The researchers are testing developed algorithms on many-core computer architecture provided by XSEDE, including Nautilus at the National Institute for Computational Sciences (NICS) and Stampede at the Texas Advanced Computing Center (TACC). "XSEDE provides a variety of resources that allows us to choose the optimal combination for a particular research project," he adds.
Zhorin and Townsend are employing MPI (message passing interface) and OpenMP hybrid parallelization. Zhorin says that future work — with more complex contract models and estimation of model parameters with real data — would require a computing architecture combining large memory nodes with thousands of worker nodes attached.
“Workshops organized by XSEDE were very helpful in getting up to speed on the Intel® Xeon Phi™,” Zhorin says. "Those workshops provided both expert advice and hands-on training on emerging technologies and computing architectures that are being deployed on a massive scale."

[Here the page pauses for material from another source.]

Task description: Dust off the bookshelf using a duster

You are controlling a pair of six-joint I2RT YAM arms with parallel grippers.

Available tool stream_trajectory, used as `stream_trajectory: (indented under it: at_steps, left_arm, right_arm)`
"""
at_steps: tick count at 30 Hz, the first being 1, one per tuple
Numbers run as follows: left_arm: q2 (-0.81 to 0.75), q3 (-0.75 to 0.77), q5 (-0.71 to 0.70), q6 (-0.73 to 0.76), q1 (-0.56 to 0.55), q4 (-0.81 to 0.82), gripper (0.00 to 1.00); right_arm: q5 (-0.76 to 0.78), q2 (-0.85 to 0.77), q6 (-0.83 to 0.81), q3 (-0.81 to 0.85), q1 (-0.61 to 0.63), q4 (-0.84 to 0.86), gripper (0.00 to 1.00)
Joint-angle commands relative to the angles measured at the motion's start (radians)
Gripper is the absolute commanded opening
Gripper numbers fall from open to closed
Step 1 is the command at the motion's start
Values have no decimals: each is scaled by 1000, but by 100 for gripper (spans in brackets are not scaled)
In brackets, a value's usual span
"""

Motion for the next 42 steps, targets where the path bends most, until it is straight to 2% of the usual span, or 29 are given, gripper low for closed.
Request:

The theory explored in Zhorin and Townsend’s project will be used in the creation of information products to enhance industrial contracts. “This work lays the foundation for a novel approach in industrial organization with application to the banking and insurance industries,” Zhorin says. “This has been mostly theory exploratory work so far, that will be extended to a variety of real data-based applications.”
The authors researched not only empirically observed contracts, but also the entire set of contracts that could be put in place to improve welfare. “In our framework with optimal contracts in place,” explains Zhorin, “the competitive environment always benefits the households.”
He believes it may be possible to provide a utility-based value pricing for complex products, such as insurance and other financial contracts, that would account for consumer’s precise preferences. This would also stimulate an industry to develop a larger variety of products that would appeal specifically to particular consumers.